Task details. Your output should be the complete listing, word for word, with no pictures in it.

Data below.
[Start of Attachment]
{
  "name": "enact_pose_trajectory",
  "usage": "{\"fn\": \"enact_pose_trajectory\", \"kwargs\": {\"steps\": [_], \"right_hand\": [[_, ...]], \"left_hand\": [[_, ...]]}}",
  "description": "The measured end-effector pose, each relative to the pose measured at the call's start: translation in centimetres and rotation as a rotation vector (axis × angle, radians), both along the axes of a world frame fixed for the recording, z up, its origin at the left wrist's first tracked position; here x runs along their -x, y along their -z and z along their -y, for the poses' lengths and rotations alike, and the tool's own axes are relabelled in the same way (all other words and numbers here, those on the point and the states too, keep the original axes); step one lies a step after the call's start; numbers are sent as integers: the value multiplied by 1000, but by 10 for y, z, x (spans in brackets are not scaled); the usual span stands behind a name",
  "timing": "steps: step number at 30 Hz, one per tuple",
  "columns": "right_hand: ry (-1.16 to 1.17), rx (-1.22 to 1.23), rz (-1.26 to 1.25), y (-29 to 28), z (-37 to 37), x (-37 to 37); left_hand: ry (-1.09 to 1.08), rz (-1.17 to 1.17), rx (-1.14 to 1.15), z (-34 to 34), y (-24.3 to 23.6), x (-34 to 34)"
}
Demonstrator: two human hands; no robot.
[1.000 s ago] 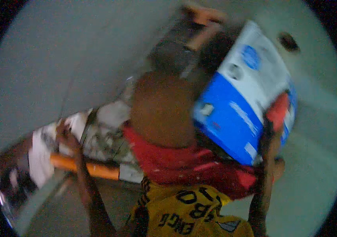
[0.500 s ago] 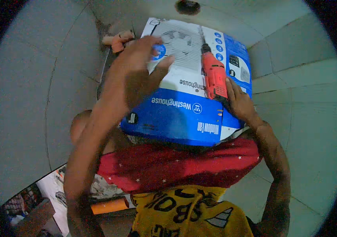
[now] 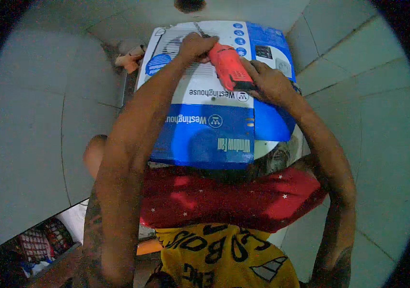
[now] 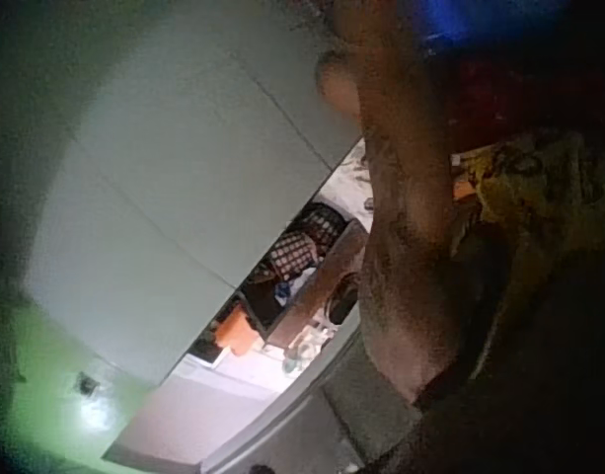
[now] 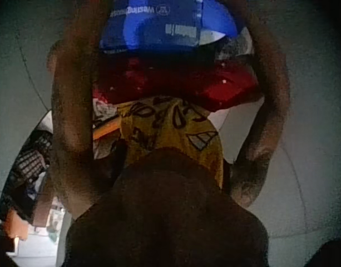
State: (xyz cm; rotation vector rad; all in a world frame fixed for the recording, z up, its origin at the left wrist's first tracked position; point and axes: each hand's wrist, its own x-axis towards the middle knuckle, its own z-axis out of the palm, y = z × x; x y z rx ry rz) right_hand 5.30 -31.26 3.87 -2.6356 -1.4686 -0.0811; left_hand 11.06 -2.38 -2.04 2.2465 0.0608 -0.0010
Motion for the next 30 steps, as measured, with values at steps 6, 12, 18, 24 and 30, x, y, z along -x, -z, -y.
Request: {"fn": "enact_pose_trajectory", "kwargs": {"steps": [6, 12, 18, 24, 30], "right_hand": [[61, -20, -3, 4, -24, 7], [86, 40, -136, -12, -28, 6], [-3, -221, -18, 2, -34, -1], [-4, -305, 37, 11, -31, -10], [29, -248, 43, 15, -25, -11]], "left_hand": [[14, 161, -447, 6, -5, -13], [-91, -59, -486, 8, -6, -13], [-18, -33, -478, -10, -8, -3], [13, -110, -379, 5, -31, 8], [-31, -248, -43, 39, -44, 28]]}}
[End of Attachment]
Finished exercise.
{
  "name": "enact_pose_trajectory",
  "usage": "{\"fn\": \"enact_pose_trajectory\", \"kwargs\": {\"steps\": [_], \"right_hand\": [[_, ...]], \"left_hand\": [[_, ...]]}}",
  "description": "The measured end-effector pose, each relative to the pose measured at the call's start: translation in centimetres and rotation as a rotation vector (axis × angle, radians), both along the axes of a world frame fixed for the recording, z up, its origin at the left wrist's first tracked position; here x runs along their -x, y along their -z and z along their -y, for the poses' lengths and rotations alike, and the tool's own axes are relabelled in the same way (all other words and numbers here, those on the point and the states too, keep the original axes); step one lies a step after the call's start; numbers are sent as integers: the value multiplied by 1000, but by 10 for y, z, x (spans in brackets are not scaled); the usual span stands behind a name",
  "timing": "steps: step number at 30 Hz, one per tuple",
  "columns": "right_hand: ry (-1.16 to 1.17), rx (-1.22 to 1.23), rz (-1.26 to 1.25), y (-29 to 28), z (-37 to 37), x (-37 to 37); left_hand: ry (-1.09 to 1.08), rz (-1.17 to 1.17), rx (-1.14 to 1.15), z (-34 to 34), y (-24.3 to 23.6), x (-34 to 34)"
}
Demonstrator: two human hands; no robot.
[1.000 s ago] 
[0.500 s ago] 
[now] 
[now] 
[now] 
State: (xyz cm; rotation vector rad; all in a world frame fixed for the recording, z up, its origin at the left wrist's first tracked position; point and axes: each hand's wrist, its own x-axis towards the middle knuckle, its own z-axis out of the palm, y = z × x; x y z rx ry rz) right_hand 5.30 -31.26 3.87 -2.6356 -1.4686 -0.0811; left_hand 11.06 -2.38 -2.04 2.2465 0.0608 -0.0010
Motion for the next 30 steps, as measured, with values at steps 6, 12, 18, 24 and 30, x, y, z along -x, -z, -y.
Request: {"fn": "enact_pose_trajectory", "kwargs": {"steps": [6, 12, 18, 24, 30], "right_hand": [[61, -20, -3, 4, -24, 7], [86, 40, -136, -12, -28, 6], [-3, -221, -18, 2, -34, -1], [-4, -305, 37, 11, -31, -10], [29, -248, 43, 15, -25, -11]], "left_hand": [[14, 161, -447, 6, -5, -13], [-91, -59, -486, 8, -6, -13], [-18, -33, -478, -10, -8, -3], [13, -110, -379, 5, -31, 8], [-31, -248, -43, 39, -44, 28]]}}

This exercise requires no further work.